Yoga teacher Kirsty Gallagher (www.kirstygallagher.com) suggests some relaxing yoga poses to help with Christmas stress.

Child’s pose: If you’re feeling the need to hide away, child’s pose is the perfect place in which to rest, recover and surrender.

How to do it: Stand up on the knees and then gently start to sink the buttocks back towards the heels and rest your torso forwards over the thighs. The forehead will either rest on the floor or you can make fists with the hands and rest the forehead on the fists. Keep the knees together or wider apart, the arms out in front or behind you by the sides – find your most comfortable place.

Viparita Karani (Legs up the wall): This deeply restorative pose will help calm the mind, relieve anxiety and relax the entire nervous system.

How to do it: Sit next to a wall with one of your hips resting next to the wall. Gently swing your legs around until they are up the wall with the backs of the thighs resting on it. Then slowly lower yourself down to lie on your back. Make sure your buttocks are as close to the wall as possible and rest your arms down by your sides with the palms facing up.

Supta Baddha Konasana (Reclining Bound Angle Pose): This beautiful pose has a deeply relaxing effect on the emotions.

How to do it: Lie down on your back and bring the soles of your feet together, allowing the knees to drop out to either side. (You can bring the soles of the feet together from a seated position and then gently lie down if that’s easier.) Take the heels as far away from the body as you need to be comfortable and allow the arms to fall down by the sides with the palms facing up.

Calming breaths

Try this breathing technique from Eve Menezes Cunningham, a counsellor and integrative coach-therapist (www.feelbettereveryday.co.uk).

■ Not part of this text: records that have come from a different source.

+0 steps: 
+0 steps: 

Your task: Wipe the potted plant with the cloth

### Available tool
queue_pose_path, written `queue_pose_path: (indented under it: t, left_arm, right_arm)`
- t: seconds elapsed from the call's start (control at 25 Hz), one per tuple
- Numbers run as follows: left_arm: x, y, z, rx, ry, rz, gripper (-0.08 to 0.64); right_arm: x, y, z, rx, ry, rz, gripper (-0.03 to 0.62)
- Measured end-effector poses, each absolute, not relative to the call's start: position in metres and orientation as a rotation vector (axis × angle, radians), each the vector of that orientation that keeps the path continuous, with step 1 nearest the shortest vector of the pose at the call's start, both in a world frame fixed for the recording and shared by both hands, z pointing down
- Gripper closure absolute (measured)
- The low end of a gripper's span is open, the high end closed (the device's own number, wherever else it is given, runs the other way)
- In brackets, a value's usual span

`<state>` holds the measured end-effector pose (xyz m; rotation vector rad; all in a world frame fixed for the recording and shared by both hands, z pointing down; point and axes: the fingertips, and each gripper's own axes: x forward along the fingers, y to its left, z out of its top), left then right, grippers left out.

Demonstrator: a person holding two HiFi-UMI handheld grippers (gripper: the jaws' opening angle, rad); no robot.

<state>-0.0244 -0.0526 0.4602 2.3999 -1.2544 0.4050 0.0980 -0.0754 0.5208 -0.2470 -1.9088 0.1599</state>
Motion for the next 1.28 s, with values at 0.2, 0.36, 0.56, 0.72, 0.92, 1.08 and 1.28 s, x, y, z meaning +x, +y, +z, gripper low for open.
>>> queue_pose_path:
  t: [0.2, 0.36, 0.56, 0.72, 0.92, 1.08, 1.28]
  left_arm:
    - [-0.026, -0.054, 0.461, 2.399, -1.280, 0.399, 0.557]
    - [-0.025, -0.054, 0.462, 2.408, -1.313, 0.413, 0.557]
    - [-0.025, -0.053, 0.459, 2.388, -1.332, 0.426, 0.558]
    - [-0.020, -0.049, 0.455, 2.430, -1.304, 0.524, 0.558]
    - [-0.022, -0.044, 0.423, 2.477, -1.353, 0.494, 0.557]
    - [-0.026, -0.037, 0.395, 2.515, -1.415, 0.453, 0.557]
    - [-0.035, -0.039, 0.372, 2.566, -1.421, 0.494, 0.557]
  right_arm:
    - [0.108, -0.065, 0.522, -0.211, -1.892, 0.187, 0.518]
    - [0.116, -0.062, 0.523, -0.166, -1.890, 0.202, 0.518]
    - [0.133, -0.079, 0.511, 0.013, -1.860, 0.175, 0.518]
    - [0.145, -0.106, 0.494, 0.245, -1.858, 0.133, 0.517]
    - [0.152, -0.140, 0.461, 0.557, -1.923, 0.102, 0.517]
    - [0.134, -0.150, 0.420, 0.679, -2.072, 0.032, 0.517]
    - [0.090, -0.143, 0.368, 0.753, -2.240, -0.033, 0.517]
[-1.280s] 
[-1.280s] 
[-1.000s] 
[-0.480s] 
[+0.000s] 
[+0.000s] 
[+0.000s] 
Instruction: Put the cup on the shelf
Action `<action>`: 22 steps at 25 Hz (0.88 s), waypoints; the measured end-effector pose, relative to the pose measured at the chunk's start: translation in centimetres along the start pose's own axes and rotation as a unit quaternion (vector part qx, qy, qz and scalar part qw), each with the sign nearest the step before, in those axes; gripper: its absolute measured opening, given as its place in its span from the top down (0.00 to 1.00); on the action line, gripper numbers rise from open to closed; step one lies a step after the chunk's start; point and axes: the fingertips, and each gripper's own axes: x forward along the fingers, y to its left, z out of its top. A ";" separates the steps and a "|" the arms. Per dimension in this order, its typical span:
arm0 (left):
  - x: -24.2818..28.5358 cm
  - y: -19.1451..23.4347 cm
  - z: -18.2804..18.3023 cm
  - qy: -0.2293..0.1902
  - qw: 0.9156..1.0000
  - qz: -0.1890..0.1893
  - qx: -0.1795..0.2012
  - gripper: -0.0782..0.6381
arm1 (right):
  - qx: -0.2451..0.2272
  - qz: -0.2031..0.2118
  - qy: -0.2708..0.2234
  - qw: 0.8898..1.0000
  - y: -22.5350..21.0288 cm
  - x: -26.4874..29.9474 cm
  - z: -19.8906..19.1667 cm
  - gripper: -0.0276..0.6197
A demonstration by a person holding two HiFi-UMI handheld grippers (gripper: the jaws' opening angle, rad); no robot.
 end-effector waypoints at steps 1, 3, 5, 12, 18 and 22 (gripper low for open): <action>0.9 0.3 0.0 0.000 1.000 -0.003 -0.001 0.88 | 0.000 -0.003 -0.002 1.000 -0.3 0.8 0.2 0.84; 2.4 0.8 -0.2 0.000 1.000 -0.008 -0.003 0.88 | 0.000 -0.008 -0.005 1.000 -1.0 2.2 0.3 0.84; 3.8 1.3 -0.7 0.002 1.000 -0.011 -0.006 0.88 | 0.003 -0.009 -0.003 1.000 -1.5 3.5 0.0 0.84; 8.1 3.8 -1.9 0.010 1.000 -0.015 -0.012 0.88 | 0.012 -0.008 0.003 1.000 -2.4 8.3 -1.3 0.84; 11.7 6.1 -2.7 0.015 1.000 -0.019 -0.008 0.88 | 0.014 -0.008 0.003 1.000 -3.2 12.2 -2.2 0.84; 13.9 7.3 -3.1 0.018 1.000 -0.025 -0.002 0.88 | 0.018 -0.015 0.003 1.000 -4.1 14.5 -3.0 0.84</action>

First, notice your natural breathing and, if it helps, mentally note, inhale, exhale. Begin to notice if you’re breathing from the top of the lungs, the middle of the lungs or the lower lungs. It’s natural to breathe from the top, more shallowly, when we’re stressed and it’s something we can usually do quite easily, just consciously bringing the breath down as if we were breathing from the belly. If this is not possible in this moment, don’t worry about it, just keep noticing your breath and connecting with it.

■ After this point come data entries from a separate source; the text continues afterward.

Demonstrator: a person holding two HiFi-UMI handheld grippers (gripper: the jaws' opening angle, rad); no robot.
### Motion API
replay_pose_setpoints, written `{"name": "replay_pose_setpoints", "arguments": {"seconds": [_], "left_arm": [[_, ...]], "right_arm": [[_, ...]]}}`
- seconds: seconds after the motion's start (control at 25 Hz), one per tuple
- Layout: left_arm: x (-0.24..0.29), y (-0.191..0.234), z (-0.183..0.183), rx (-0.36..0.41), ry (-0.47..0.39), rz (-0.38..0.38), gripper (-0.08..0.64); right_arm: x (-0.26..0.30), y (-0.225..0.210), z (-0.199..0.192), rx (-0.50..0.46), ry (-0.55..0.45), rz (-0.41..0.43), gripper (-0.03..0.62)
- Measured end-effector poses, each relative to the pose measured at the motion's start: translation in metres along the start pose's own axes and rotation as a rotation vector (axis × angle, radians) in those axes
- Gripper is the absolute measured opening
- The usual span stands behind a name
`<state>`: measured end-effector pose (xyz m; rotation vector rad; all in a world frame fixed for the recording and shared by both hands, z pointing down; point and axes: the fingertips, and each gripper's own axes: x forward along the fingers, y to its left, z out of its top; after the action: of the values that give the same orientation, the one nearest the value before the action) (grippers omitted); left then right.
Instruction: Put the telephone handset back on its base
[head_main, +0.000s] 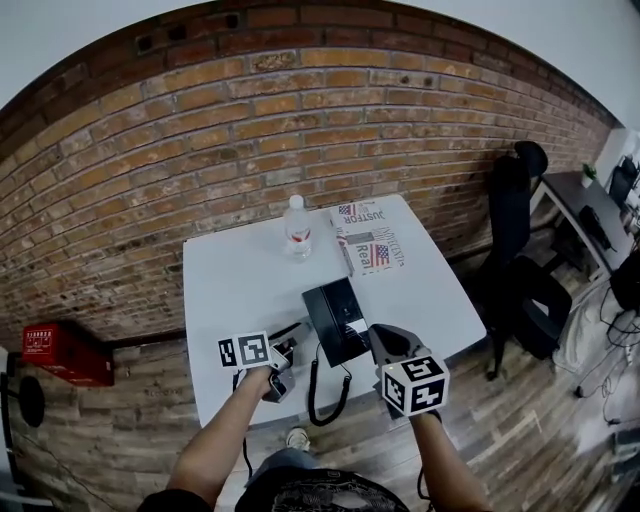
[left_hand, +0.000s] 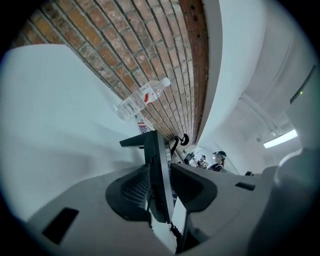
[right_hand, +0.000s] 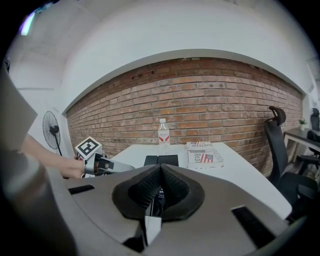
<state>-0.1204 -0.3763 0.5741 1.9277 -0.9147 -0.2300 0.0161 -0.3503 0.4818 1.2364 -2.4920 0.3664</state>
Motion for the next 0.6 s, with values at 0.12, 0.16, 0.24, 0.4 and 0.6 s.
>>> {"name": "replay_pose_setpoints", "arguments": {"seconds": [0.12,0.16,0.24,0.4,0.6], "left_arm": [[-0.013,-0.007,0.003,0.073,-0.016,0.040,0.110],[-0.018,-0.009,0.003,0.099,-0.020,0.057,0.110],[-0.028,-0.014,0.005,0.155,-0.028,0.095,0.110],[-0.046,-0.027,0.007,0.258,-0.047,0.168,0.110],[-0.074,-0.046,0.008,0.381,-0.078,0.267,0.110]], "right_arm": [[-0.004,0.003,0.001,-0.007,-0.007,0.014,0.002],[-0.006,0.005,0.002,-0.009,-0.011,0.021,0.002],[-0.009,0.008,0.004,-0.014,-0.019,0.035,0.000],[-0.019,0.011,0.008,-0.029,-0.034,0.058,0.002],[-0.032,0.017,0.016,-0.047,-0.060,0.085,0.002]]}}
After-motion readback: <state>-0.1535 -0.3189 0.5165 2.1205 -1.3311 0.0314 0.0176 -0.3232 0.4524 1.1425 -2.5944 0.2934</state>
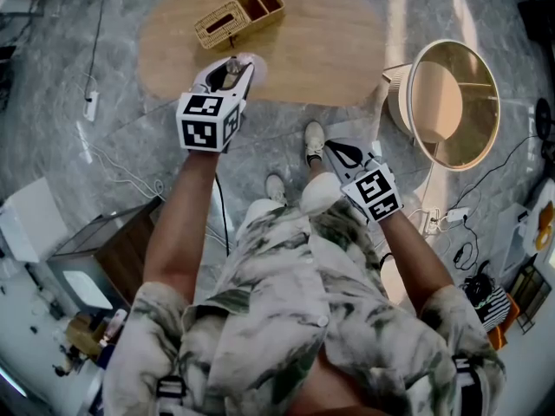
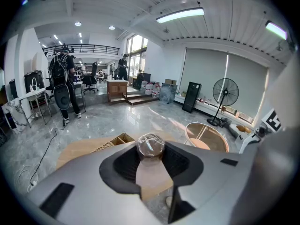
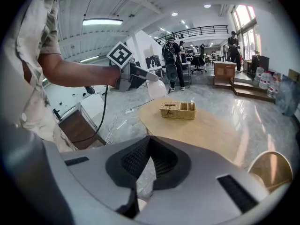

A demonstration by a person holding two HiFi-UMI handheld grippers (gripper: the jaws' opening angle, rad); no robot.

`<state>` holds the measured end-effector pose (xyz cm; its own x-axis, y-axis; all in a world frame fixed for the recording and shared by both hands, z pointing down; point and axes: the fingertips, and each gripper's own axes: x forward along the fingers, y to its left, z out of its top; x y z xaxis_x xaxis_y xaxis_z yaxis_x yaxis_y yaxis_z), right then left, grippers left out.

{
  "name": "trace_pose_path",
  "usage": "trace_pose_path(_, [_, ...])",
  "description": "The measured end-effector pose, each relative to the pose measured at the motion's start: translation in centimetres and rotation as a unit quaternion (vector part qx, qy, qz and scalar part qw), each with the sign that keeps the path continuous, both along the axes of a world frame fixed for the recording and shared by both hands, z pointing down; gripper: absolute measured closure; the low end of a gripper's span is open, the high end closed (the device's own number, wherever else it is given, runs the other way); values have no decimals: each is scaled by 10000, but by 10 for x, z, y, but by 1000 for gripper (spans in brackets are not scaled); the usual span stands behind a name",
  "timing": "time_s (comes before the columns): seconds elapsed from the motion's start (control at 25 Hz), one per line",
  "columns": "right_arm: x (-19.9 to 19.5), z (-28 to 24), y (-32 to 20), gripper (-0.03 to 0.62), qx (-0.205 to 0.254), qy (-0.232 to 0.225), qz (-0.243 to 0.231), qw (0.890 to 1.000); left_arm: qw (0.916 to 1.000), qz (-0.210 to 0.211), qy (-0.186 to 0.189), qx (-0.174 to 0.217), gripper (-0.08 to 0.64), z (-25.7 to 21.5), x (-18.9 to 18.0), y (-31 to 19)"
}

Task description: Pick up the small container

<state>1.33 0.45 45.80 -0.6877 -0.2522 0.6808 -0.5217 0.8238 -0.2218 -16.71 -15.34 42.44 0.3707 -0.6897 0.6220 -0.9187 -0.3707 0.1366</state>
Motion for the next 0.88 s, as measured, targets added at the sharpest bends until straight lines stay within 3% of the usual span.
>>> trace_pose_path(0.88, [-2, 7, -17, 572, 52, 6, -211, 9998, 9999, -123, 21, -74, 408, 13, 3, -14])
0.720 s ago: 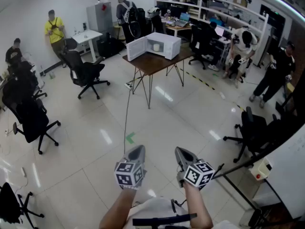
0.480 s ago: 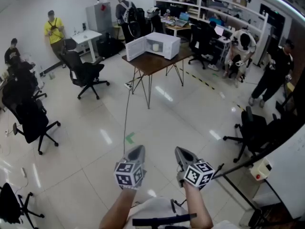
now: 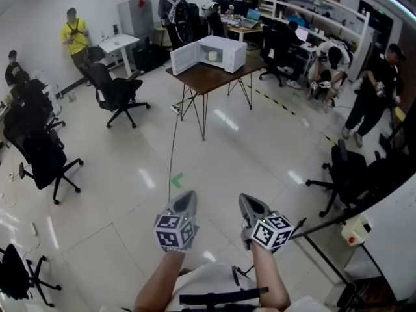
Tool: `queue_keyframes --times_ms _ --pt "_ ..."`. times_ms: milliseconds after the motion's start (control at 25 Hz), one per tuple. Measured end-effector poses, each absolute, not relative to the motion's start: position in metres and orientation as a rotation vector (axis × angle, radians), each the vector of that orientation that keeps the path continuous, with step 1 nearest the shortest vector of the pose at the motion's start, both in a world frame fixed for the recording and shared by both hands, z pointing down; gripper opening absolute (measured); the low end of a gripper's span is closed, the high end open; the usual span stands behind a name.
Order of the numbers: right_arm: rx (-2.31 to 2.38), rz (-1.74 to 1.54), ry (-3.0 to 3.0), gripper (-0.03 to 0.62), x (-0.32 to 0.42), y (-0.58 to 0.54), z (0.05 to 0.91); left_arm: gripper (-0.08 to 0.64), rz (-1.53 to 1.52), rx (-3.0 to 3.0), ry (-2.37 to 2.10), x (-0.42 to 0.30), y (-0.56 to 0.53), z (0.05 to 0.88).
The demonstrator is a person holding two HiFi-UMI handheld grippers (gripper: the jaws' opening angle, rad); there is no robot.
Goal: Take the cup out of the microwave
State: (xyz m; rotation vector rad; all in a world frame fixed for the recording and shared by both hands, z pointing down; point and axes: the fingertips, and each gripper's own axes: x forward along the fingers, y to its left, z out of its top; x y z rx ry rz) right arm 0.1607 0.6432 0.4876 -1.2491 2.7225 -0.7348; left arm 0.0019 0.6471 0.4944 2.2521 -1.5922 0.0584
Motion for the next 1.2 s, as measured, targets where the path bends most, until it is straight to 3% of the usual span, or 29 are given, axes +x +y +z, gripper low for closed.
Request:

Begin to notice if the inhalation is longer than the exhalation or the other way round or if they’re even. If not already having a longer exhalation, play with this and see how it feels to breathe in for one and out for two, or in for two and out for four.

We don’t normally have to think about how we’re breathing. But by making it conscious, just for a minute or so at a time, we not only get out of our heads and into our breath, body and present moment, but by adapting it, we can send calming signals to the brain.